*Your assignment*. In the copy, keep every word of the data below and none of its pictures.

── Entries supplied ──

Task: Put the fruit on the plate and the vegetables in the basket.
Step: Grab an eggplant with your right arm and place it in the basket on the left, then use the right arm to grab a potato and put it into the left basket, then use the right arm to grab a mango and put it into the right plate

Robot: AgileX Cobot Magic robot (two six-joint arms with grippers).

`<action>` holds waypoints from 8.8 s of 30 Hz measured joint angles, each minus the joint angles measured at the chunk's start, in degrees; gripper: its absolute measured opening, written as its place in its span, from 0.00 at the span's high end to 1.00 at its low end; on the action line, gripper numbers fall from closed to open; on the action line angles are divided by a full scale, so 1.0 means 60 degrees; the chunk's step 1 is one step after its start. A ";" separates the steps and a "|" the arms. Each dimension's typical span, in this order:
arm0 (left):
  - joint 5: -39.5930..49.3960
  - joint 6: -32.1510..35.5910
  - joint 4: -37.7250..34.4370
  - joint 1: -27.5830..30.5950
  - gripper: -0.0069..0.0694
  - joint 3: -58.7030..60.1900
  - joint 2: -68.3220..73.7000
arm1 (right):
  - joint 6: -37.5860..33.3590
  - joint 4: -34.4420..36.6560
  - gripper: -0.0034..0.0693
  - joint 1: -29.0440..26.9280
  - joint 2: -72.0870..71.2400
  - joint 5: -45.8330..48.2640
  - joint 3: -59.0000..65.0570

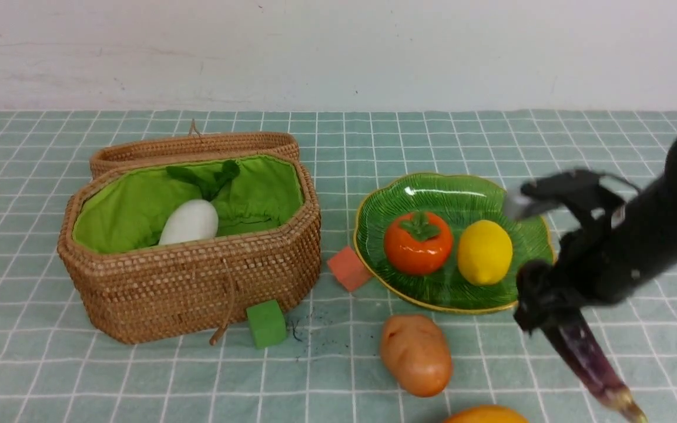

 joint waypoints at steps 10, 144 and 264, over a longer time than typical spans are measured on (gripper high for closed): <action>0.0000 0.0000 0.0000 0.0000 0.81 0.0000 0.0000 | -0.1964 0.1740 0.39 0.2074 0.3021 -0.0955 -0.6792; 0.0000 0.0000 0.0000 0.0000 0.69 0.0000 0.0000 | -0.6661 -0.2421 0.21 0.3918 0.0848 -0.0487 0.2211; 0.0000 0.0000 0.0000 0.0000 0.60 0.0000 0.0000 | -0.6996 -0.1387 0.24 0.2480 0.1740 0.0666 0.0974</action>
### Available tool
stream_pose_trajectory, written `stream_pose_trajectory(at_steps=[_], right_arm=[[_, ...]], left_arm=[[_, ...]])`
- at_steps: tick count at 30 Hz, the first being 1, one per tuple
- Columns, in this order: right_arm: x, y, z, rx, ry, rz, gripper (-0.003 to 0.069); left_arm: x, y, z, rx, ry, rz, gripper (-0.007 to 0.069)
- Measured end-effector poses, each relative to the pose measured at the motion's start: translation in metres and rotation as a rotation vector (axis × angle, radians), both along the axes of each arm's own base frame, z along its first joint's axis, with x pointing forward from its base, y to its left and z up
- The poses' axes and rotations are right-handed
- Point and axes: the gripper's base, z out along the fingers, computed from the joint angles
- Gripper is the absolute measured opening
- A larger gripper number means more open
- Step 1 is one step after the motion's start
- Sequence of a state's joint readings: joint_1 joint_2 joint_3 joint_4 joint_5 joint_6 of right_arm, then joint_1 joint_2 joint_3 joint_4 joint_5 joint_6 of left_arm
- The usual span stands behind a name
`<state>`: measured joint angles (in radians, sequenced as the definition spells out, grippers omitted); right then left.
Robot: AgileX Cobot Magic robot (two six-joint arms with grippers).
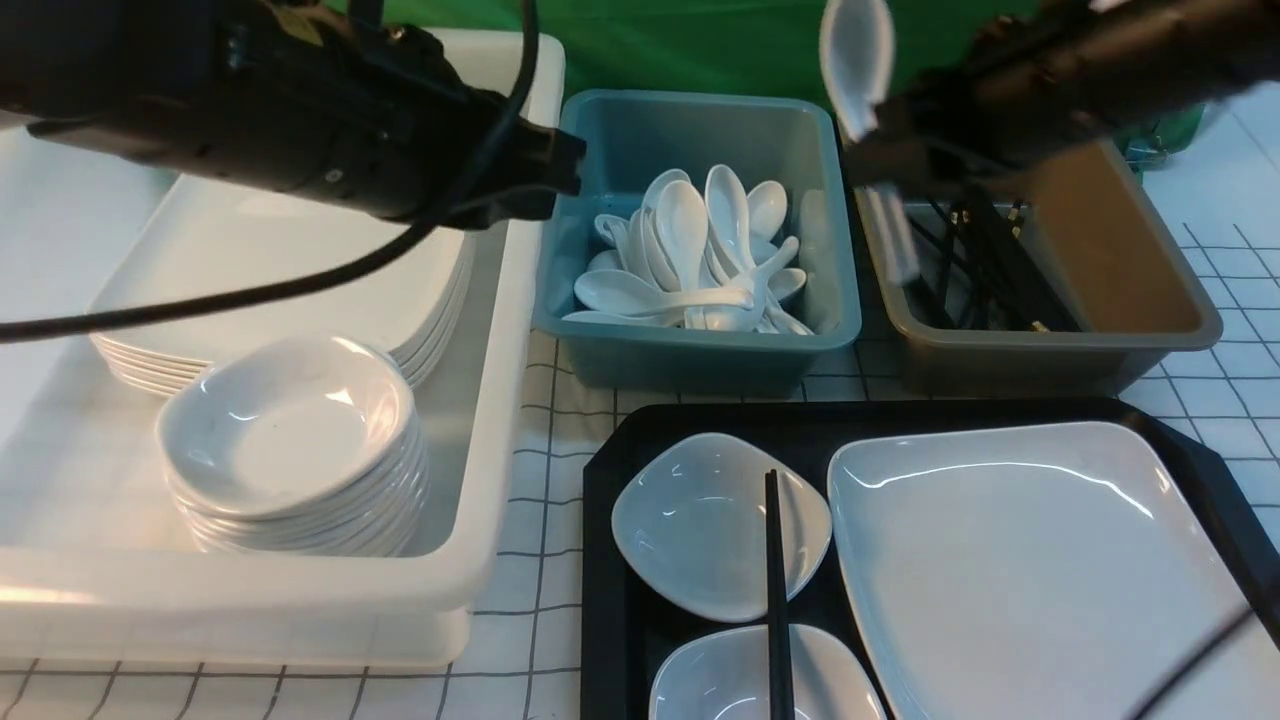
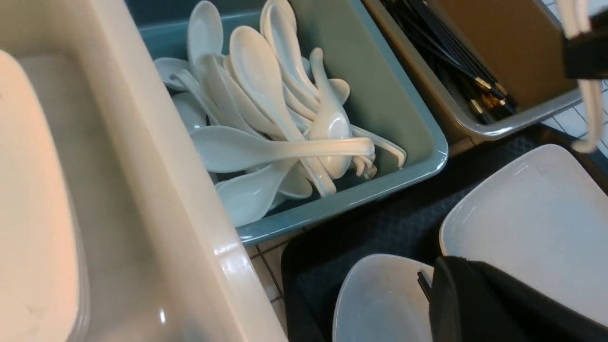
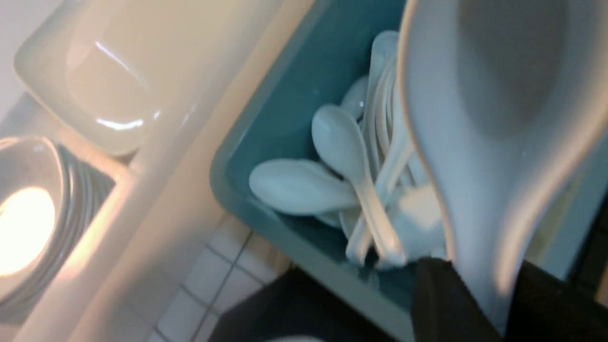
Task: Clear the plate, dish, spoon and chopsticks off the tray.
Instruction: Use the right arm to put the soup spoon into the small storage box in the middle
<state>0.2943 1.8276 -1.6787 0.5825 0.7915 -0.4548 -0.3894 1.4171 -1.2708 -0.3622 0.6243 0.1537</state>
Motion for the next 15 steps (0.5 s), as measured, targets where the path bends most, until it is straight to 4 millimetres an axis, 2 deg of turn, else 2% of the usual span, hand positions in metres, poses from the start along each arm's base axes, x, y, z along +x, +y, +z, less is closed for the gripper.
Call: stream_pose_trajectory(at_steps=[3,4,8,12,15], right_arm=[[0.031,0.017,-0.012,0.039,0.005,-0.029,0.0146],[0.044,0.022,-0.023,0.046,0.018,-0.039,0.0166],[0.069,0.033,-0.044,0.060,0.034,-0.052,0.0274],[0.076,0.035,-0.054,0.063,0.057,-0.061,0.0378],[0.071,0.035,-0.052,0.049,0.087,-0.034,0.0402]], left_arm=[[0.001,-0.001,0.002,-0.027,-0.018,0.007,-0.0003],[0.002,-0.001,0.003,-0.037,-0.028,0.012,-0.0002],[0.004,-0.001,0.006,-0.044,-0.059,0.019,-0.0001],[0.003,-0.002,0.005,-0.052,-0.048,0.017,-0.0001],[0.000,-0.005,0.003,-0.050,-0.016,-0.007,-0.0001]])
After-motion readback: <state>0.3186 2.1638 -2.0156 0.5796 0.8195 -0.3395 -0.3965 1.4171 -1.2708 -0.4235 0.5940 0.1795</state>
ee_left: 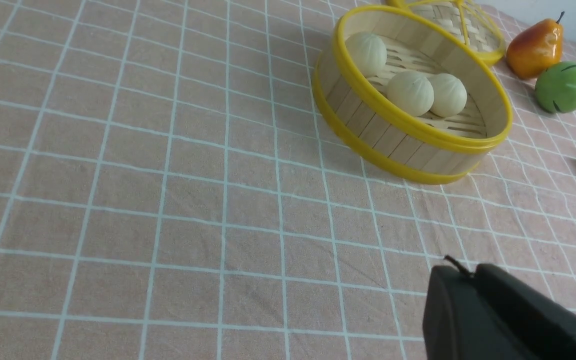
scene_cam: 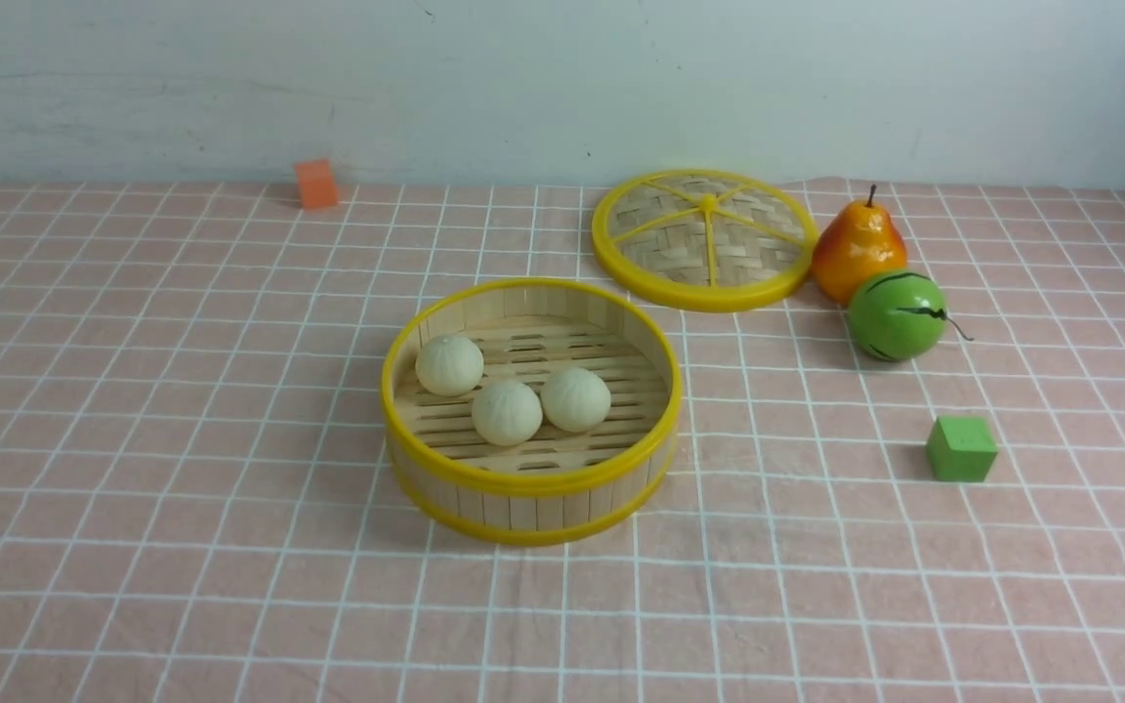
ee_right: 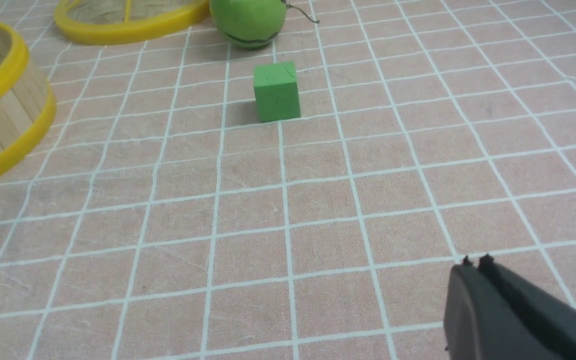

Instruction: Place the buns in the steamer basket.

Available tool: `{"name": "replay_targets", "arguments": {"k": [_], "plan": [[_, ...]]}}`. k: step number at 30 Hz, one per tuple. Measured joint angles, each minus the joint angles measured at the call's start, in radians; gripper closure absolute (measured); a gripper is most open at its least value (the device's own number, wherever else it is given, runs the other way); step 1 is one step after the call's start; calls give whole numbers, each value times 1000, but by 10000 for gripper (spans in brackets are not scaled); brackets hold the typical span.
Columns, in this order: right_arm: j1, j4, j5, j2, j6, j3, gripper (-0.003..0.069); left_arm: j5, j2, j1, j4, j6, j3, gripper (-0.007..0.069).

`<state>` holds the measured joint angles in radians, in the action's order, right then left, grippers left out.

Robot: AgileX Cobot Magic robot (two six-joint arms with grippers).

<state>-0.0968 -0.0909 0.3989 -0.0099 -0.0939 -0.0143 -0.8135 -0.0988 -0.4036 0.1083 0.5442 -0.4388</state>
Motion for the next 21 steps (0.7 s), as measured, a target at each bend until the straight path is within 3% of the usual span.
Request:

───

*Written reply*.
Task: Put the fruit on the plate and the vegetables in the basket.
Step: Grab an eggplant with your right arm and place it in the basket on the left, then use the right arm to grab a potato and put it into the left basket, then use the right arm to grab a mango and put it into the right plate

Robot: AgileX Cobot Magic robot (two six-joint arms with grippers).

`<action>` holds waypoints from 8.8 s of 30 Hz measured joint angles, each minus the joint angles measured at the chunk's start, in degrees; gripper: its absolute measured opening, written as its place in its span, from 0.00 at the span's high end to 1.00 at its low end; on the action line, gripper numbers fall from closed to open; on the action line angles are divided by a full scale, so 1.0 means 60 degrees; the chunk's step 1 is one step after its start. A ";" separates the steps and a "|" the arms. Each dimension's typical span, in this order:
arm0 (left):
  - joint 5: -39.5930..49.3960
  - joint 6: -32.1510..35.5910
  - joint 4: -37.7250..34.4370
  - joint 1: -27.5830..30.5950
  - gripper: -0.0069..0.0694
  - joint 3: -58.7030..60.1900
  - joint 2: -68.3220..73.7000
arm1 (right):
  - joint 6: -37.5860..33.3590
  - joint 4: -34.4420..36.6560
  - gripper: -0.0034..0.0693
  - joint 1: -29.0440..26.9280
  - joint 2: -72.0870..71.2400
  - joint 5: -45.8330..48.2640
  - joint 3: -59.0000..65.0570


 joint waypoints at steps 10, 144 and 264, over a longer time than typical spans are measured on (gripper high for closed): <action>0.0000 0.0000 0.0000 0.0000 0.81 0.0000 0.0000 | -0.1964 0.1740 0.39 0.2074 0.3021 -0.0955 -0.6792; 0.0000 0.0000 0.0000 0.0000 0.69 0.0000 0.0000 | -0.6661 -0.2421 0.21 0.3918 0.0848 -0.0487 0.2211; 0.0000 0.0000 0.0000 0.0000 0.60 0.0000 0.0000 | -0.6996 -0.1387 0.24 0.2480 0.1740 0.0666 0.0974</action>
### Available tool
stream_pose_trajectory, written `stream_pose_trajectory(at_steps=[_], right_arm=[[_, ...]], left_arm=[[_, ...]])`
- at_steps: tick count at 30 Hz, the first being 1, one per tuple
- Columns, in this order: right_arm: x, y, z, rx, ry, rz, gripper (-0.003 to 0.069); left_arm: x, y, z, rx, ry, rz, gripper (-0.007 to 0.069)
- Measured end-effector poses, each relative to the pose measured at the motion's start: translation in metres and rotation as a rotation vector (axis × angle, radians), both along the axes of each arm's own base frame, z along its first joint's axis, with x pointing forward from its base, y to its left and z up
- The poses' axes and rotations are right-handed
- Point and axes: the gripper's base, z out along the fingers, computed from the joint angles
- Gripper is the absolute measured opening
- A larger gripper number means more open
- Step 1 is one step after the motion's start
- Sequence of a state's joint readings: joint_1 joint_2 joint_3 joint_4 joint_5 joint_6 of right_arm, then joint_1 joint_2 joint_3 joint_4 joint_5 joint_6 of left_arm
- The usual span stands behind a name
`<state>`: measured joint angles (in radians, sequenced as the definition spells out, grippers omitted); right then left.
Robot: AgileX Cobot Magic robot (two six-joint arms with grippers).
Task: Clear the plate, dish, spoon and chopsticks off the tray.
Instruction: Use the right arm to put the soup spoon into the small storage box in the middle
<state>0.2943 1.8276 -1.6787 0.5825 0.7915 -0.4548 -0.3894 1.4171 -1.2708 -0.3622 0.6243 0.1537</state>
Motion for the next 15 steps (0.5 s), as measured, targets where the path bends most, until it is straight to 4 millimetres an axis, 2 deg of turn, else 2% of the usual span, hand positions in metres, poses from the start along each arm's base axes, x, y, z along +x, +y, +z, less is closed for the gripper.
Call: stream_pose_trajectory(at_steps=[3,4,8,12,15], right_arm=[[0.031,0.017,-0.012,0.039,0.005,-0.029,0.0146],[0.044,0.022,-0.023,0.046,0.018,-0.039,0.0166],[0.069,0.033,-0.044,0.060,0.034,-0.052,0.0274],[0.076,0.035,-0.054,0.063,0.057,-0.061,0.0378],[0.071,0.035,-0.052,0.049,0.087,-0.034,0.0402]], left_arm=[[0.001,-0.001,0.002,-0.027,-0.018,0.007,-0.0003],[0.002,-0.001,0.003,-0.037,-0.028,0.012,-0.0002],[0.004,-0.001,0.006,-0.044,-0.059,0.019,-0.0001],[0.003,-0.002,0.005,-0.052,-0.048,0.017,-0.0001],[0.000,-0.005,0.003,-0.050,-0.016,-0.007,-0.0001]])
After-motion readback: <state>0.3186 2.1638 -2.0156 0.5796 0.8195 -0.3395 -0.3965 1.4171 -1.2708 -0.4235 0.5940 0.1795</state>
ee_left: 
scene_cam: 
ee_right: 

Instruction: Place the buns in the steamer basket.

Available tool: `{"name": "replay_targets", "arguments": {"k": [_], "plan": [[_, ...]]}}`. k: step number at 30 Hz, one per tuple. Measured joint angles, each minus the joint angles measured at the call's start, in radians; gripper closure absolute (measured); a gripper is most open at its least value (the device's own number, wherever else it is given, runs the other way); step 1 is one step after the call's start; calls give whole numbers, each value times 1000, but by 10000 for gripper (spans in brackets are not scaled); brackets hold the typical span.
Columns, in this order: right_arm: j1, j4, j5, j2, j6, j3, gripper (-0.003..0.069); left_arm: j5, j2, j1, j4, j6, j3, gripper (-0.007..0.069).

`<state>` holds the measured joint angles in radians, in the action's order, right then left, grippers left out.

Robot: AgileX Cobot Magic robot (two six-joint arms with grippers).

<state>-0.0968 -0.0909 0.3989 -0.0099 -0.0939 -0.0143 -0.8135 -0.0988 -0.4036 0.1083 0.5442 -0.4388</state>
Motion for the next 21 steps (0.7 s), as measured, a target at each bend until the straight path is within 3% of the usual span.
Request:

Nothing further is needed for this exercise.